Harassment at Work
Harassment is a form of employment discrimination that violates Title VII of the Civil Rights Act of 1964, the Age Discrimination in Employment Act of 1967, (ADEA), and the Americans with Disabilities Act of 1990, (ADA).
Read below for more detailed information on harassment. If you believe you are the victim of unlawful harassment in the workplace, contact CLSMF for legal advice.
Thank you to attorney, Bertha Burruezo of Burruezo & Burruezo, PLLC for significant contribution to this article.
WHAT ARE YOUR RIGHTS?
Harassment is unwelcome conduct that is based on race, color, religion, sex (including pregnancy), national origin, age (40 or older), disability or genetic information.
Harassment becomes illegal when:
1) Enduring the offensive conduct becomes a condition of continued employment, or
2) The conduct is severe or pervasive enough to create a work environment that a reasonable person would consider intimidating, hostile, or abusive.
Anti-discrimination laws also prohibit harassment against individuals in retaliation for filing a discrimination charge, testifying, or participating in any way in an investigation, proceeding, or lawsuit under these laws; or opposing employment practices that they reasonably believe discriminate against individuals, in violation of these laws.
Harassment includes but is not limited to: the use of racial slurs, derogatory remarks in regard to a protected class, and verbal and physical sexual advances.
WHAT DO YOU NEED TO DO?
The steps you should take when being harassed are, for the most part, the same as when being discriminated against.
The first step is to document every incident, keep track of the date, time and details of what happened for every incident. Also, inform the offender of your discomfort with their behavior or if you fear for your safety, notify a supervisor of the situation. Not only can it possibly put an end to the harassment, but in the court of law you must prove that the harassment was “unwelcome,” which means that you did not like it or participate willingly. It is best to have this conversation documented in writing, perhaps with an email.
If the offender’s behavior persists, the second step is to make a formal complaint within your company. Reference your employee handbook to locate the grievance procedure or figure out how to file a complaint. An HR department would also be able to provide you with this information. Be sure to ask for a copy of the complaint and make sure it is not only verbal, but also in writing. This formal complaint is necessary because in order to hold a company liable in a harassment case, the company must be made aware of the situation and given the opportunity to investigate and perform prompt remedial actions.
File an administrative charge with the Equal Employment Opportunity Commission (EEOC). This is a legal requirement prior to filing a civil lawsuit. Once a charge is filed, the EEOC will notify your employer. They will process the claim by either dismissing the charge, investigating or even, in some instances, requesting that you and your employer mediate the dispute. After processing the charge, the EEOC can issue a “Right to Sue Letter,” giving you the ability to file a lawsuit in court.
In Florida, you may file also dual file a Charge of Discrimination with the Florida Commission on Human Relations (FCHR). The FCHR is in place to enforce civil rights in the workplace and address harassment issues.
WHAT TO CONSIDER BEFORE TAKING ACTION?
If you need a professional opinion, advice, and additional information, call the Community Legal Services of Mid Florida Helpline or consult with a private attorney.

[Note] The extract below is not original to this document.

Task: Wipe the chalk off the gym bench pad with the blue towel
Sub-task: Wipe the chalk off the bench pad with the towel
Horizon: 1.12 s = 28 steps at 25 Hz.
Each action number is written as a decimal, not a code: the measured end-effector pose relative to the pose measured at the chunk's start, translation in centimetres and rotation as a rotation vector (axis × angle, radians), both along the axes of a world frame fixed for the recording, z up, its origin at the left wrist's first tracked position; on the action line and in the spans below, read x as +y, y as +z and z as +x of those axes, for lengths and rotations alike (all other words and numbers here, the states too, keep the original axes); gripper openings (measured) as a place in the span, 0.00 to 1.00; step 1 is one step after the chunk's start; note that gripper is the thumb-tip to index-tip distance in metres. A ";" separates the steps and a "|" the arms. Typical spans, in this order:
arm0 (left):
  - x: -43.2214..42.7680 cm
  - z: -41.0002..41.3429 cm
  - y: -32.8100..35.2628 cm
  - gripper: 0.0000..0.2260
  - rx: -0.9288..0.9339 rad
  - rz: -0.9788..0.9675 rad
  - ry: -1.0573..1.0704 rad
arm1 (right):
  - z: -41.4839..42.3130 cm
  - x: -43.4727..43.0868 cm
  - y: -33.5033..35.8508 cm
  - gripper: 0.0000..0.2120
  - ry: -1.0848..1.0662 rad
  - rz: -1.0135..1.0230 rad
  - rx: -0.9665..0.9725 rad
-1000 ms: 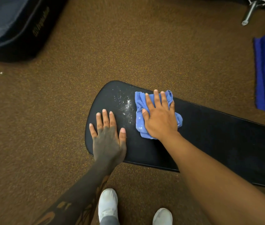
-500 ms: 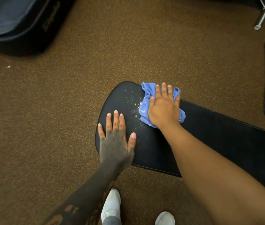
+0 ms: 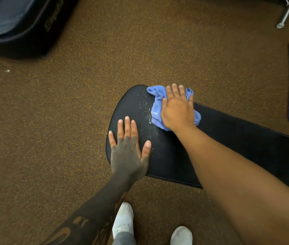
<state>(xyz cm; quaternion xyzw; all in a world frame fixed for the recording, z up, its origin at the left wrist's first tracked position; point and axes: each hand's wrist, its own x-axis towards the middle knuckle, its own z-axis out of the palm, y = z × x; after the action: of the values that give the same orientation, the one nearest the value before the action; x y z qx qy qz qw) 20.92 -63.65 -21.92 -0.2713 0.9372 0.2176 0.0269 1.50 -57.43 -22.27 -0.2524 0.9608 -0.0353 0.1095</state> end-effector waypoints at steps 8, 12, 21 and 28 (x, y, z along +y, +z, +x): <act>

Make sure to consider the EEOC time limitations. Generally, if you are not a federal employee or federal job applicant, you must file within 180 days of the discrimination that took place. This deadline is extended to 300 days if a state or local agency enforces a state or local law that prohibits discrimination on the same basis.
In Florida, the Florida Commission on Human Relations (FCHR) enforces the Florida Civil Human Rights Act (FCRA), which prohibits employment discrimination in the state. Therefore, the EEOC filing deadline for all discrimination charges by Florida claimants extends to 300 calendar days. For age discrimination, the deadline is extended to 300 days, if there is a state law prohibiting age discrimination.
If you file with the Florida Commission on Human Relations (FCHR), you will have 365 days to file a charge. If you also wish to file at the federal level, you must submit your claim within 300 days.